How Far We Have Come
When I first started out in this business, we were still handwriting airline tickets. Agencies were required to have a safe and within that safe was stored the ticket stock – one, two and four leg tickets that all had to be accounted for. I was a ticket agent for United Airlines at JFK and when a passenger’s reservation was pulled up, I would go to my ticket drawer and select the appropriate blank ticket and dutifully sign for it before transcribing, by hand, the pertinent flight data. Once that was done, the ticket was positioned into a payment processor whereby I would swipe the ticket so that the credit card made an impression (or just wrote cash or check in the “payment” section) and then placed the ticket between the jaws of the “validator” which was a device that held the airline plates and then I whacked the top of the validator which stamped the ticket and made it officially acceptable for the respective flights. Remember, in those days there were no online booking tools, and all tickets were handwritten unless it was a complicated international itinerary and those were done the night before by the midnight crew due to their complexity.
The airline plates noted above were issued by each airline to a travel agency so that the agent would place the appropriate plate into the validator to make the ticket acceptable to the respective airline. I can remember as an airline sales rep getting the dreaded tap on the shoulder from my manager because he received a call from ARC that an agency was in arrears in their ARC reporting or had a huge amount of outstanding debit memos and that I was assigned the unpleasant task of visiting that agency to pull their plates, essentially putting them out of business until the issue was resolved.
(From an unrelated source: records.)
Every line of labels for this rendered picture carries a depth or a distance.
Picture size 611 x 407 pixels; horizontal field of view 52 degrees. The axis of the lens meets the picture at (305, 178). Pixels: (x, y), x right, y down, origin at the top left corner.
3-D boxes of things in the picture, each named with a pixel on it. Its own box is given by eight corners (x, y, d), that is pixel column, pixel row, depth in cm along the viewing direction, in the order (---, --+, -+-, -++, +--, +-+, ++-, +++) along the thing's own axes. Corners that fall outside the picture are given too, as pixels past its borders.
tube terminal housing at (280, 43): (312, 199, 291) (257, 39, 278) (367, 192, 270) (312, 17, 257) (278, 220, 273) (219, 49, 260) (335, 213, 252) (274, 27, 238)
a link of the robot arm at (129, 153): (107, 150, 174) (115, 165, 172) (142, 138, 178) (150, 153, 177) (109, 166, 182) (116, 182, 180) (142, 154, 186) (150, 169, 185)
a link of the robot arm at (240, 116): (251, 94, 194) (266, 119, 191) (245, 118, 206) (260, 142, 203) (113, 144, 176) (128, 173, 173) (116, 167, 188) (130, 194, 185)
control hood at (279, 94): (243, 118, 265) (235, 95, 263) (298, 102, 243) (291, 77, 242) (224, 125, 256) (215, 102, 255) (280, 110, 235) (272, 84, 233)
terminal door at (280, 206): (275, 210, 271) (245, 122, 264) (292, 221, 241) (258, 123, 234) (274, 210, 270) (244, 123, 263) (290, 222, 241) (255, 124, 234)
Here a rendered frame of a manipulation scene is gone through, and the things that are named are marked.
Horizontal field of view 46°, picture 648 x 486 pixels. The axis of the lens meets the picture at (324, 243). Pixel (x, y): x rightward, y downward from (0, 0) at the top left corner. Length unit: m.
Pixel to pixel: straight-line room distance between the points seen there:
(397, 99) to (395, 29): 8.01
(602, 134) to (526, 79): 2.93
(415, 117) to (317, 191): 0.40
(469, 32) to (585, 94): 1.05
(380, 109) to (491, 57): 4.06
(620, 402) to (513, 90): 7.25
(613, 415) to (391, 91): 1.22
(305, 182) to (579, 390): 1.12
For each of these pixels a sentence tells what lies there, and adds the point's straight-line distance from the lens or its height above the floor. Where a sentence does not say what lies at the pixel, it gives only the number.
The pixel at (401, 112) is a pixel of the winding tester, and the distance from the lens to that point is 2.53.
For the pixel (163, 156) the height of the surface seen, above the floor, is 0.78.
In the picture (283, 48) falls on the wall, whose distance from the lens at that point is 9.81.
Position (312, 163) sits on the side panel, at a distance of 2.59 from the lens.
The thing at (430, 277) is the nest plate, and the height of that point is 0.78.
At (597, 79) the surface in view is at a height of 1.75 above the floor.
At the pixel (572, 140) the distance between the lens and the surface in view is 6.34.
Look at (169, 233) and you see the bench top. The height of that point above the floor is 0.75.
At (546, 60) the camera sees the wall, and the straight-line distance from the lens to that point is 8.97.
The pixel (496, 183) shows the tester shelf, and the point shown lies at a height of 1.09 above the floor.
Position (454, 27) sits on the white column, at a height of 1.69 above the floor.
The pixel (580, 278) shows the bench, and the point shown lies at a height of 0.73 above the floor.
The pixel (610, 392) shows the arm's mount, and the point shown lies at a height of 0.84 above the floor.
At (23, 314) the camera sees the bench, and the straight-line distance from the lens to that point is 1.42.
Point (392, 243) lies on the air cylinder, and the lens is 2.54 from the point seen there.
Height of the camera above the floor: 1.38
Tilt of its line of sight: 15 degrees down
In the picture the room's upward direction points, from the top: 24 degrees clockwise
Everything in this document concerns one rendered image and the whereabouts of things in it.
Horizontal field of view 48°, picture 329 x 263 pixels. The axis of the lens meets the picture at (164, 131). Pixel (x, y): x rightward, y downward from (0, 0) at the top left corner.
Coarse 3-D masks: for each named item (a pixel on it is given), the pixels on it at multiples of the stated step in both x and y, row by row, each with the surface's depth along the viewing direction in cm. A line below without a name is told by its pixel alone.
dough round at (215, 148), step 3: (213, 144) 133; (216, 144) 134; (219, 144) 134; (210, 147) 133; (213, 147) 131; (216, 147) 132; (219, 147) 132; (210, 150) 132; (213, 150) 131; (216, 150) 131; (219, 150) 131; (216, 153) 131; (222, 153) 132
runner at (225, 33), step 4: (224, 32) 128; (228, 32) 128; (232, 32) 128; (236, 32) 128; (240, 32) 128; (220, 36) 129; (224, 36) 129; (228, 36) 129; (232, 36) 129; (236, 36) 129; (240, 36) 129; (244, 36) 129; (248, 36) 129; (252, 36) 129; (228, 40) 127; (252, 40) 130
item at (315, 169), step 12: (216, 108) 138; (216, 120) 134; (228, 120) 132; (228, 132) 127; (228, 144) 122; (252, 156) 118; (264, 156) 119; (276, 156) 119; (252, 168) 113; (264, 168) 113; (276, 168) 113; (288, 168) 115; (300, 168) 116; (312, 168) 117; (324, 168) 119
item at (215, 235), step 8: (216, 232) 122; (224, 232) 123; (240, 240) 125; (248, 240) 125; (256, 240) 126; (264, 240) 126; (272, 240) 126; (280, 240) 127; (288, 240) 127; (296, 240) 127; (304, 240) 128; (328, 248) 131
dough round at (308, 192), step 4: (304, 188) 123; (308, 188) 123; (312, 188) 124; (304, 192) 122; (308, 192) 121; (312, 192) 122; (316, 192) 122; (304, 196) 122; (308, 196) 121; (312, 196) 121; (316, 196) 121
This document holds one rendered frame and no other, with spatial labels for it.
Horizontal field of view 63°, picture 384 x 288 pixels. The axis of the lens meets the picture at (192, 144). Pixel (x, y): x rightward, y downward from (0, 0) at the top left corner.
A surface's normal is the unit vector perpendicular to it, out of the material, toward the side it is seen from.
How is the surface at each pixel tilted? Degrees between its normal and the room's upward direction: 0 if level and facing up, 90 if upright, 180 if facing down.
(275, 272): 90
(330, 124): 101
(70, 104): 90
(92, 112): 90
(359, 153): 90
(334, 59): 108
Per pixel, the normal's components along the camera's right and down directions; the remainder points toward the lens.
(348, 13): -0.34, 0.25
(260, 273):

Business travel was quite a bit different. Some of the larger corporate accounts had what were called “write your own” tickets and those were single flight coupons/tickets that came in a pad and when a business traveler had a reservation for a flight he or she could just show up at the gate, tear out a ticket and fill it out right there and board the plane.
We also had STPs – Satellite Ticket Printers - that were situated at the corporation’s location, and these would print out the ticket either directly from the airline or the travel agency. The highest level of service that any corporation or business traveler could expect back then came from an on-site configuration whereby the travel agency would have a ticketing and reservation staff located right on the company’s premises. I can even remember one version of the on-site whereby the agency had to locate their satellite office across the street from the entrance because it was a government quasi-military operation with secret projects.
So much has changed since then.
There are no more handwritten tickets and validators and plates. No exhaustive auditing of ticket stock and tedious manual ARC reports. Now, the business travelers simply call the agency or use their online booking tool and then print off their own ticket/boarding pass at home. And just when we thought it couldn’t get any easier than that, most of us now board our flights by simply flashing our smart phone with a QR Code to a reader at the boarding gate.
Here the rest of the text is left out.